Isaiah 53 foretold the ultimate Substitute: “He was pierced for our transgressions; he was crushed for our iniquities; upon him was the chastisement that brought us peace, and with his wounds we are healed.” John the Baptist recognized Jesus as this Lamb: “Behold, the Lamb of God, who takes away the sin of the world!” (John 1:29).

Jesus stood in our place. “Christ also suffered once for sins, the righteous for the unrighteous” (1 Peter 3:18). “For our sake he made him to be sin who knew no sin, so that in him we might become the righteousness of God” (2 Corinthians 5:21). The scars proclaim: *In my place condemned He stood.*

3. God’s Infinite Nature Requires an Infinite Sacrifice
Because God is infinite—eternal in power (Isaiah 40:28), wisdom, and holiness (Romans 11:33)—only an infinite sacrifice could atone for sin committed against Him. Finite creatures could never pay such a debt. That is why the incarnation was necessary: Jesus, fully God and fully man, in whom “all the fullness of deity dwells bodily” (Colossians 2:9), could offer the perfect, infinite sacrifice that satisfied divine justice.

The scars Thomas touched were the marks of that complete, once-for-all atonement. Only the eternal Son of God could bear the full weight of infinite wrath and secure eternal redemption.

4. God’s Love for Sinners
Above all, Jesus’ scars reveal the depth of God’s love. “God shows his love for us in that while we were still sinners, Christ died for us” (Romans 5:8). Jesus Himself said, “I am the good shepherd. The good shepherd lays down his life for the sheep” (John 10:11). He laid down His life specifically for His own sheep, out of intimate, particular love.

Even in His risen body, Jesus tenderly invited Thomas to touch the wounds. Those scars are everlasting proof that the Savior loved us enough to suffer in our place so we could be reconciled to God.

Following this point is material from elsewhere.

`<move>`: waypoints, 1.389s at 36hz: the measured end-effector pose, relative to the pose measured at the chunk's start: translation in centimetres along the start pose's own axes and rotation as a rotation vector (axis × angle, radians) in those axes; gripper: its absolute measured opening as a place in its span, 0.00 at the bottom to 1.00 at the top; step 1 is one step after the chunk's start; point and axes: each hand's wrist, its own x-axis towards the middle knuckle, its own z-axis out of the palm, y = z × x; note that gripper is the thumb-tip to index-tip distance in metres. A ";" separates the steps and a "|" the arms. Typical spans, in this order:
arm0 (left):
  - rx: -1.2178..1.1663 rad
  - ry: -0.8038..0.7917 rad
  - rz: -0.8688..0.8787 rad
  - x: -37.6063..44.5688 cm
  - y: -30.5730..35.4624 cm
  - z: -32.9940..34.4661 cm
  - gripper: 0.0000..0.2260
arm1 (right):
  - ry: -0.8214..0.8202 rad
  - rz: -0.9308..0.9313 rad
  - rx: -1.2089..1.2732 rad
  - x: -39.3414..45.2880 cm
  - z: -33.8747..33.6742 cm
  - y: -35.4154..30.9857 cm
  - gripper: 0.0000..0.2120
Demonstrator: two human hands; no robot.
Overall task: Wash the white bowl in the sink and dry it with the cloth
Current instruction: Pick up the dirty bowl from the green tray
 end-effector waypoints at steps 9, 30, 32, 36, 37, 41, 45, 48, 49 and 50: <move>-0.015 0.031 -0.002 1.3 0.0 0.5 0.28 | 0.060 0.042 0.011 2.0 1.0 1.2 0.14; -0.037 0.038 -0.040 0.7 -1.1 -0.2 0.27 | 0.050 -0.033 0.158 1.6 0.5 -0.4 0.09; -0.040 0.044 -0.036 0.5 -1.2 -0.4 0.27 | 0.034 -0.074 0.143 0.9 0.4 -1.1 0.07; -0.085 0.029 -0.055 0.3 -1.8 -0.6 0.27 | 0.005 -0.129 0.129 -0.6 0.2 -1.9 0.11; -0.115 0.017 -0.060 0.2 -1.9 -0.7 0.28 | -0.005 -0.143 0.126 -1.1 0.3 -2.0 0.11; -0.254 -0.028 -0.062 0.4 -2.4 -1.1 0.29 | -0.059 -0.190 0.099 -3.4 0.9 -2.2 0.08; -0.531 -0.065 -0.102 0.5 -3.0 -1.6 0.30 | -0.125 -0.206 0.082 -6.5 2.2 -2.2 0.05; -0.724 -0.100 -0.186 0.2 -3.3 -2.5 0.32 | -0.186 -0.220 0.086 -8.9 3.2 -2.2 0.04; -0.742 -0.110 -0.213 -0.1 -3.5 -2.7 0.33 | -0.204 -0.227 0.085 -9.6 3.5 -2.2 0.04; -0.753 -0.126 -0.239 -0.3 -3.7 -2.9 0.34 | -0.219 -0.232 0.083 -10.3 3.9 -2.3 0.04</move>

This is why we call it Good Friday. Jesus took our punishment, paid our debt, and opened the way for forgiveness and eternal life. His scars still speak today—of wrath satisfied, substitution accepted, justice fulfilled, and love displayed.

May we never look lightly on the scars of Jesus. They tell the greatest story ever told: the story of our redemption.